> Task directions: Keep the images out while you retype all of the data exactly.

*** Block opens ***

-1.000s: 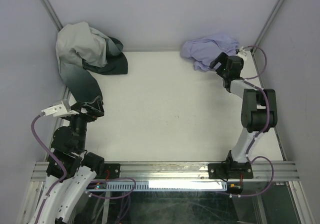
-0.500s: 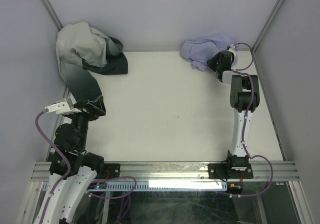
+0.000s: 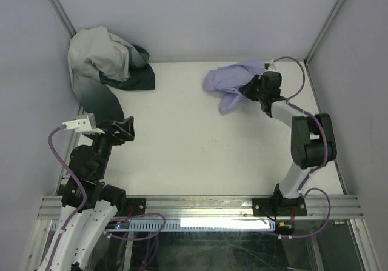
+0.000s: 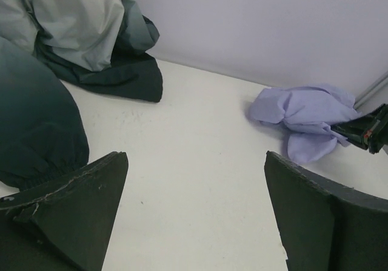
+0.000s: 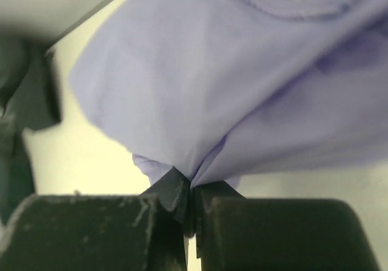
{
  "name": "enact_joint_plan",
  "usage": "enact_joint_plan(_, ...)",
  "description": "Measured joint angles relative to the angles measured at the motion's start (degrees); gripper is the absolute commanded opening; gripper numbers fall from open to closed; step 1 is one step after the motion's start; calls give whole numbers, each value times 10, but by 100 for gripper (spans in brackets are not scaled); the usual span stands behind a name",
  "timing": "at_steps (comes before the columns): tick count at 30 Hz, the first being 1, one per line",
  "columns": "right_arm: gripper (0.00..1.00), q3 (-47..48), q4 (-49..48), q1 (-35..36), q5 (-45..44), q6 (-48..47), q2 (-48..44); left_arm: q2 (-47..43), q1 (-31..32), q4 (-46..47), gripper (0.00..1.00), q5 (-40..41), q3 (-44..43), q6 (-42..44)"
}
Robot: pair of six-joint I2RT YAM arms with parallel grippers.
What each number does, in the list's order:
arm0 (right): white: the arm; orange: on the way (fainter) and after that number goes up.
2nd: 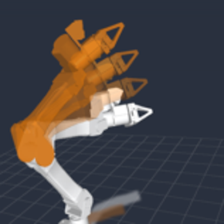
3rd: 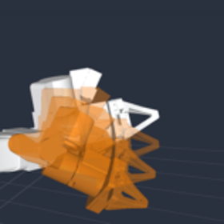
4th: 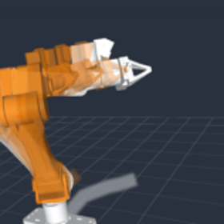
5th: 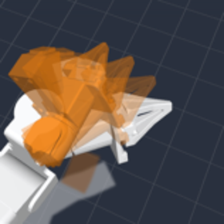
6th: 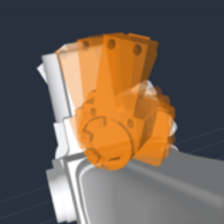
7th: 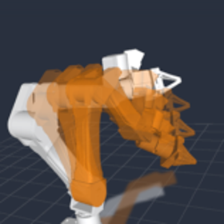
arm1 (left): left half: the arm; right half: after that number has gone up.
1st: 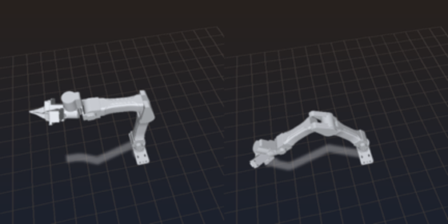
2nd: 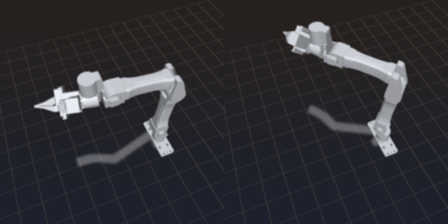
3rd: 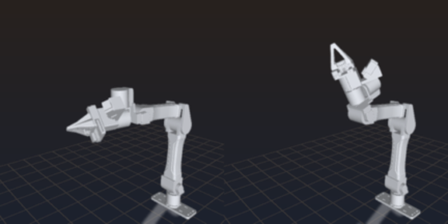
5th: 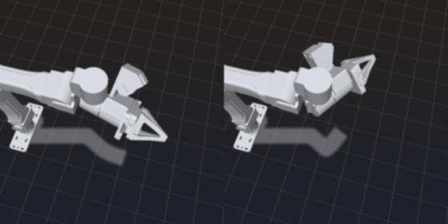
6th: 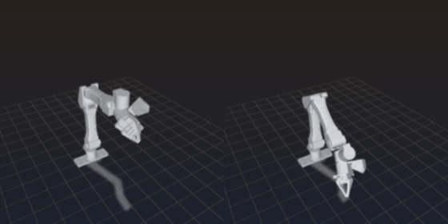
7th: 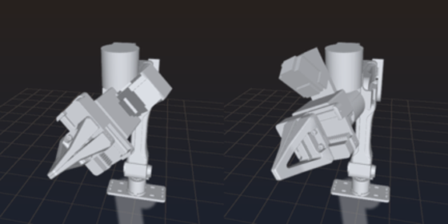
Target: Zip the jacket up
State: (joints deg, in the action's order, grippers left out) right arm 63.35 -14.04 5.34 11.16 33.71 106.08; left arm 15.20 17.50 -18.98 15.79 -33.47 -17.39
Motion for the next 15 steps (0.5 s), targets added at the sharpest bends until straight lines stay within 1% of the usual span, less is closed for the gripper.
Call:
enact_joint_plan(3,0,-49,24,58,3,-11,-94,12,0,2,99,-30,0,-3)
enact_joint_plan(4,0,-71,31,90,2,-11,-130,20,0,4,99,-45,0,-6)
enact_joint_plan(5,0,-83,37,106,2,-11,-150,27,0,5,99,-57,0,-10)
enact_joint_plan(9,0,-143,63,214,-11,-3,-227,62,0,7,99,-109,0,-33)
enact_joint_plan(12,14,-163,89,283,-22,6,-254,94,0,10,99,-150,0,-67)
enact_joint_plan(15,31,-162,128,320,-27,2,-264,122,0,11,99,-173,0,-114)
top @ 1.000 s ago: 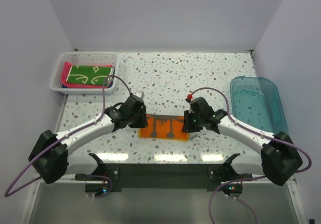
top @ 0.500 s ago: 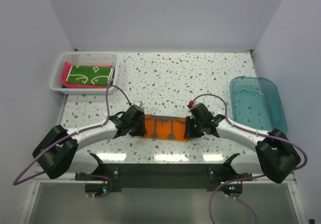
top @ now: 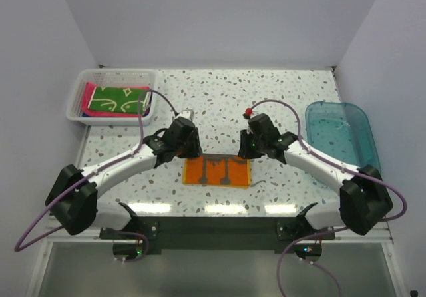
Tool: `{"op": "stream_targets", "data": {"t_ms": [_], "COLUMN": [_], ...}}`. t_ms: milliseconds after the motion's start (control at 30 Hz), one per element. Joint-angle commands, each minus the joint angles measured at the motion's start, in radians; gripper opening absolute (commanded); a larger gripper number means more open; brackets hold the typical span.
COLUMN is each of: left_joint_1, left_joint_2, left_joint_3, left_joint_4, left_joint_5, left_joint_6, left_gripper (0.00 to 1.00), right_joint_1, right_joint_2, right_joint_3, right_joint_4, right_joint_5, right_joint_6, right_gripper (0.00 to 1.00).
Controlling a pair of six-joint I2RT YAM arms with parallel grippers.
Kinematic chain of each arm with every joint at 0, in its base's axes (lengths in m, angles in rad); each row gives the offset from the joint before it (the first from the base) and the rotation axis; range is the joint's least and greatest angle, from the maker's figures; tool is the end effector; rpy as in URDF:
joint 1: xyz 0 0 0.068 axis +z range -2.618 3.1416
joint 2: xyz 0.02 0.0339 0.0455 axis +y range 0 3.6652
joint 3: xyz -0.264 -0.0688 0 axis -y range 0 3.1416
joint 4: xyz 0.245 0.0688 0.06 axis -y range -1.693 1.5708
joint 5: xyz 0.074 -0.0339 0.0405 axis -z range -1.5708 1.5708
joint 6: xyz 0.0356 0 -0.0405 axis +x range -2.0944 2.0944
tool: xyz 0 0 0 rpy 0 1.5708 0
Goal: Fold and stack the towels
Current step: Fold the towel
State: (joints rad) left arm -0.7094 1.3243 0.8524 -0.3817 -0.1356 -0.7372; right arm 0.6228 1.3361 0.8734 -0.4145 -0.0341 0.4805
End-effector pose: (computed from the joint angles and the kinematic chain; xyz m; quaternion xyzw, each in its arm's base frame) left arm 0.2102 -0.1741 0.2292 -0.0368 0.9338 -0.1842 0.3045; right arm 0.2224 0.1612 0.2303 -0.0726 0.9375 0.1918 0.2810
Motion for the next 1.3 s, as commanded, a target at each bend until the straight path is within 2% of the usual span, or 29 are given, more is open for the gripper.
{"op": "stream_targets", "data": {"t_ms": [0, 233, 367, 567, 733, 833, 900, 933, 967, 1000, 1067, 1100, 1167, 1267], "left_joint_1": [0.031, 0.079, 0.085, 0.094, 0.131, 0.174, 0.215, 0.226, 0.252, 0.267, 0.300, 0.335, 0.367, 0.419], "left_joint_2": [0.091, 0.294, 0.352, 0.305, 0.161, 0.084, 0.021, 0.001, -0.019, -0.054, -0.088, -0.120, -0.157, -0.232], "left_joint_3": [0.046, 0.048, 0.014, -0.050, -0.018, 0.000, 0.004, 0.004, 0.004, 0.004, 0.005, 0.002, -0.010, -0.064], "left_joint_4": [0.062, 0.153, 0.191, 0.204, 0.144, 0.093, 0.061, 0.041, 0.029, 0.014, -0.029, -0.045, -0.068, -0.083], "left_joint_5": [-0.001, 0.024, 0.053, 0.048, 0.008, -0.006, -0.010, -0.016, -0.033, -0.041, -0.051, -0.053, -0.077, -0.105], "left_joint_6": [0.084, 0.110, 0.095, 0.068, 0.065, 0.081, 0.094, 0.102, 0.116, 0.120, 0.146, 0.157, 0.186, 0.209], "left_gripper": [0.44, 0.43, 0.39, 0.39, 0.48, 0.52, 0.68, 0.71, 0.75, 0.84, 0.90, 0.97, 1.00, 1.00], "right_joint_1": [-0.020, -0.074, -0.084, -0.087, -0.087, -0.080, -0.051, -0.037, -0.002, 0.018, 0.063, 0.107, 0.153, 0.247], "right_joint_2": [0.078, 0.208, 0.278, 0.319, 0.301, 0.270, 0.244, 0.241, 0.238, 0.235, 0.232, 0.230, 0.229, 0.253], "right_joint_3": [0.021, -0.037, -0.045, 0.013, 0.116, 0.171, 0.196, 0.223, 0.239, 0.252, 0.286, 0.295, 0.314, 0.340], "right_joint_4": [0.061, 0.158, 0.181, 0.145, 0.043, -0.018, -0.061, -0.078, -0.117, -0.138, -0.173, -0.179, -0.188, -0.205], "right_joint_5": [0.033, 0.033, 0.033, 0.066, 0.091, 0.066, 0.048, 0.049, 0.053, 0.057, 0.079, 0.079, 0.074, 0.099], "right_joint_6": [-0.025, -0.031, -0.058, -0.144, -0.244, -0.289, -0.301, -0.307, -0.309, -0.306, -0.298, -0.290, -0.269, -0.241], "right_gripper": [0.25, 0.25, 0.25, 0.25, 0.27, 0.32, 0.42, 0.49, 0.52, 0.55, 0.64, 0.67, 0.75, 0.82]}}
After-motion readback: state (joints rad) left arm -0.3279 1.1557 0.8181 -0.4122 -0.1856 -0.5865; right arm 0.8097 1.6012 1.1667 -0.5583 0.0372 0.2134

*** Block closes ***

> Task result:
-1.000s: 
-0.500s: 
+0.000s: 
+0.000s: 
+0.000s: 
{
  "name": "enact_joint_plan",
  "usage": "enact_joint_plan(_, ...)",
  "description": "Measured joint angles relative to the angles measured at the motion's start (degrees); gripper is the absolute commanded opening; gripper numbers fall from open to closed; step 1 is one step after the motion's start; calls give whole numbers, each value times 10, but by 100 for gripper (spans in brackets are not scaled); the usual span stands behind a name",
  "timing": "at_steps (comes before the columns): tick count at 30 Hz, the first being 1, one per line",
  "columns": "right_arm: gripper (0.00..1.00), q3 (-47..48), q4 (-49..48), q1 (-35..36), q5 (-45..44), q6 (-48..47), q2 (-48..44); left_arm: q2 (-47..43), q1 (-31..32), q4 (-46..47), gripper (0.00..1.00), q5 (-40..41), q3 (-44..43), q6 (-42..44)"
}
Robot: pair of six-joint I2RT YAM arms with parallel grippers.
What each number does, in the list's order:
arm0 (right): white: the arm; orange: on the way (fainter) and after that number goes up.
2nd: 
3rd: 
4th: 
5th: 
6th: 
7th: 
arm1 (left): left half: the arm; right half: after that number has gone up.
1st: 
2nd: 
3rd: 
5th: 
6th: 
7th: 
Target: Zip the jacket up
State: (joints deg, in the action's order, grippers left out) right arm 63.35 -14.04 5.34 11.16 33.71 106.08; left arm 15.20 17.50 -18.98 15.79 -33.47 -17.39
Motion for the next 15 steps (0.5 s), targets added at the sharpest bends until straight lines stay within 1% of the usual span, less is closed for the gripper.
Call:
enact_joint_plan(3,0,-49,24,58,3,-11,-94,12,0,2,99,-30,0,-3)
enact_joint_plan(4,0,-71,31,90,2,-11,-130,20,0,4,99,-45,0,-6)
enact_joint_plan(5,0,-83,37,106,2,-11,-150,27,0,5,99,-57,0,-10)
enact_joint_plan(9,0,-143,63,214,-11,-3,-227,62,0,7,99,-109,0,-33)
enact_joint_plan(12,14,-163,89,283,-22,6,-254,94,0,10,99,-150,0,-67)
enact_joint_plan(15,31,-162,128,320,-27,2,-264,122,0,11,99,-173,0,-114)
top @ 1.000 s ago: 
top @ 0.500 s ago: 
top @ now: 
Tool: `{"op": "stream_targets", "data": {"t_ms": [_], "COLUMN": [_], ...}}`. t_ms: milliseconds after the motion's start (control at 30 Hz), one per element. Joint-angle commands, each minus the joint angles measured at the motion's start, in radians; gripper opening absolute (commanded); a larger gripper number means more open; brackets hold the typical span.
COLUMN is each of: left_joint_1, left_joint_2, left_joint_3, left_joint_4, left_joint_5, left_joint_6, left_gripper (0.00 to 1.00), right_joint_1, right_joint_2, right_joint_3, right_joint_4, right_joint_5, right_joint_6, right_gripper (0.00 to 1.00).
Controlling a pair of six-joint I2RT YAM arms with parallel grippers.
Kinematic chain of each arm with every joint at 0, in its base's axes (lengths in m, angles in rad); each row gives the offset from the joint before it (the first from the base) and the rotation axis; range is the joint's least and greatest angle, from the maker's figures; tool is the end effector; rpy as in URDF:
joint 1: xyz 0 0 0.068 axis +z range -2.618 3.1416
joint 2: xyz 0.02 0.0339 0.0455 axis +y range 0 3.6652
joint 3: xyz -0.264 -0.0688 0 axis -y range 0 3.1416
joint 4: xyz 0.245 0.0688 0.06 axis -y range -1.693 1.5708
joint 5: xyz 0.074 -0.0339 0.0405 axis -z range -1.5708 1.5708
joint 6: xyz 0.0356 0 -0.0405 axis +x range -2.0944 2.0944
tool: xyz 0 0 0 rpy 0 1.5708 0
Goal: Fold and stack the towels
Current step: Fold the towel
State: (joints rad) left arm -0.7094 1.3243 0.8524 -0.3817 -0.1356 -0.7372; right arm 0.6228 1.3361 0.8734 -0.4145 -0.0341 0.4805
End-effector pose: (computed from the joint angles and the kinematic chain; xyz m; quaternion xyzw, each in its arm's base frame) left arm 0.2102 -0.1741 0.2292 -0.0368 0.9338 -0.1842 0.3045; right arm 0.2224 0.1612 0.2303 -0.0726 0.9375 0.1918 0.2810
Motion for the next 1.3 s, as commanded, a target at each bend until the straight path is within 2% of the usual span, or 29 are given, more is open for the gripper.
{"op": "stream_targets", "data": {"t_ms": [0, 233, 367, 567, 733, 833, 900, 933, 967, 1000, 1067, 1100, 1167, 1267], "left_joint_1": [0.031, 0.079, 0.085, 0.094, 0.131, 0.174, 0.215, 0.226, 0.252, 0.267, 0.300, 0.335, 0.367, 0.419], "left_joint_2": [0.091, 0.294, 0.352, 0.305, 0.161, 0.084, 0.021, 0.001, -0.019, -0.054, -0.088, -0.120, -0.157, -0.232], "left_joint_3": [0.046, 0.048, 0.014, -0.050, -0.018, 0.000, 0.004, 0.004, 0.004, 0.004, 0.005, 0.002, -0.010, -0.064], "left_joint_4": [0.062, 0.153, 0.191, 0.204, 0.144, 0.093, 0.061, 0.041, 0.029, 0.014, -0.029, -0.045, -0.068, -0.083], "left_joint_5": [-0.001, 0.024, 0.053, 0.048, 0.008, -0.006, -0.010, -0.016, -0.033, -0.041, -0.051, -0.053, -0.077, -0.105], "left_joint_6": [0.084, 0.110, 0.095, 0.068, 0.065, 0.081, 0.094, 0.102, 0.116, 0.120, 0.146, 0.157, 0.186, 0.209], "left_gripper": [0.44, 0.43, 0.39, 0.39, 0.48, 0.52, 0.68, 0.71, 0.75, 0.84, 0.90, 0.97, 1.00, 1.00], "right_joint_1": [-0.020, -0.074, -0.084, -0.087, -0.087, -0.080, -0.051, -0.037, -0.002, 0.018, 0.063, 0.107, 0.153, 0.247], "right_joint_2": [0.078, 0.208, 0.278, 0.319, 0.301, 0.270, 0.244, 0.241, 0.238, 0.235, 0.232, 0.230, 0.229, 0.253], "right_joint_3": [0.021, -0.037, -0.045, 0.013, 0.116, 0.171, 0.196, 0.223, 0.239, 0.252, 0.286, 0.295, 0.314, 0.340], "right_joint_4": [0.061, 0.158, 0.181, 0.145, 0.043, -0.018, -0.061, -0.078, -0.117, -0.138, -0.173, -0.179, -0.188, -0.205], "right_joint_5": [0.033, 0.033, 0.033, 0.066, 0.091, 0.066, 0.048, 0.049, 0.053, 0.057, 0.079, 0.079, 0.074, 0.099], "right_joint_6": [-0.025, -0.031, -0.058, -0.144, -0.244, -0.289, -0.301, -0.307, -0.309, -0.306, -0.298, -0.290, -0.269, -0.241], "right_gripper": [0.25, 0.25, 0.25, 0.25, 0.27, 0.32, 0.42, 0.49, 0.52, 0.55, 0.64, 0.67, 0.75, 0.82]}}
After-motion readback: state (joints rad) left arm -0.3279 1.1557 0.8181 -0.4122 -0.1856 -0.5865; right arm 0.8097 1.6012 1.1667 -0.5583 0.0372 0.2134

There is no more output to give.